Cristia, A., Tsuji, S., & Bergmann, C. (2022). A meta-analytic approach to evaluating the explanatory adequacy of theories. Meta-Psychology, 6: MP.2020.2741. doi:10.15626/MP.2020.2741.


Cite as: https://hdl.handle.net/21.11116/0000-0006-AE06-0
Abstract
How can data be used to check theories’ explanatory adequacy? The two traditional and most widespread approaches use single studies and non-systematic narrative reviews to evaluate theories’ explanatory adequacy; more
recently, large-scale replications entered the picture.

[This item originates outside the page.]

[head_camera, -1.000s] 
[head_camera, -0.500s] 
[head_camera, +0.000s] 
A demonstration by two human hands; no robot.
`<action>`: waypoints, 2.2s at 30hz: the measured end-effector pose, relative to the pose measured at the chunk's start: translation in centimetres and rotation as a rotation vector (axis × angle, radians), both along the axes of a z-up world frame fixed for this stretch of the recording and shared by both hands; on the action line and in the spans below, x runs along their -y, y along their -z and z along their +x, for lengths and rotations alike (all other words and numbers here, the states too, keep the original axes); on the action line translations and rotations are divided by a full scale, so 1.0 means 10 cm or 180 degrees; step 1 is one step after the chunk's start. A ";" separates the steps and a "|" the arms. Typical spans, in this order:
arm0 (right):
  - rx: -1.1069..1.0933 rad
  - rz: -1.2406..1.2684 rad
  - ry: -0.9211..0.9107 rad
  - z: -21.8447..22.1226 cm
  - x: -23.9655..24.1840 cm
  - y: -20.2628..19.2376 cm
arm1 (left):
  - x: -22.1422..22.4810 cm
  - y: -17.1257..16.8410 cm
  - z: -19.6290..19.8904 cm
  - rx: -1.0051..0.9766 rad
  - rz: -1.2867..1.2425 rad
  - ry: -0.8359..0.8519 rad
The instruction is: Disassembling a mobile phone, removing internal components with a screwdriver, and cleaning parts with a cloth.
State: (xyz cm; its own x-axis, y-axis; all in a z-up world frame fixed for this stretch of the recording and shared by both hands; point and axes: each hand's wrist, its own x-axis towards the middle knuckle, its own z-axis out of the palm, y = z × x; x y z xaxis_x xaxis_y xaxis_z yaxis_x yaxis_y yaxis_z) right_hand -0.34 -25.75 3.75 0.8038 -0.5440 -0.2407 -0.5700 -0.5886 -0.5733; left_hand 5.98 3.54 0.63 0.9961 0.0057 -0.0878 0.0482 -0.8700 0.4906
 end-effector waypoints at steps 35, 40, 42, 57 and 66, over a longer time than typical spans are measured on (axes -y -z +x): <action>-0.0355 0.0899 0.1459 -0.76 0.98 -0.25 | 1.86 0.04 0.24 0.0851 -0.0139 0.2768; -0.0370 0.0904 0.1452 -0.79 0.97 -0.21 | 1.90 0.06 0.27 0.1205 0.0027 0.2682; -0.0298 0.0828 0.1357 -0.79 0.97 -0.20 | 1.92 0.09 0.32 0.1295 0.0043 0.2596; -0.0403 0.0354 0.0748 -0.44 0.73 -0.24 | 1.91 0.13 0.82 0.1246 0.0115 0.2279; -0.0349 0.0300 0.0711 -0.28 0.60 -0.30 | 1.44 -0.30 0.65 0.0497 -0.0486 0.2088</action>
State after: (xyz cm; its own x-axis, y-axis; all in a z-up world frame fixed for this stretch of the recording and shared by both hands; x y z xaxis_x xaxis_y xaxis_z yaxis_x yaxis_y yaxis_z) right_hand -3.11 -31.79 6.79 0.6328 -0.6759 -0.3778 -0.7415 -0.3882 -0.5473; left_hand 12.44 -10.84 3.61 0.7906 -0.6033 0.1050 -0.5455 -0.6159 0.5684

We argue here that none of these approaches fits in with
cumulative science tenets. We propose instead Community-Augmented Meta-Analyses (CAMAs), which, like metaanalyses and systematic reviews, are built using all available data; like meta-analyses but not systematic reviews, can
rely on sound statistical practices to model methodological effects; and like no other approach, are broad-scoped,
cumulative and open. We explain how CAMAs entail a conceptual shift from meta-analyses and systematic reviews, a
shift that is useful when evaluating theories’ explanatory adequacy. We then provide step-by-step recommendations
for how to implement this approach – and what it means when one cannot. This leads us to conclude that CAMAs
highlight areas of uncertainty better than alternative approaches that bring data to bear on theory evaluation, and
can trigger a much needed shift towards a cumulative mindset with respect to both theory and data, leading us to
do and view experiments and narrative reviews differently.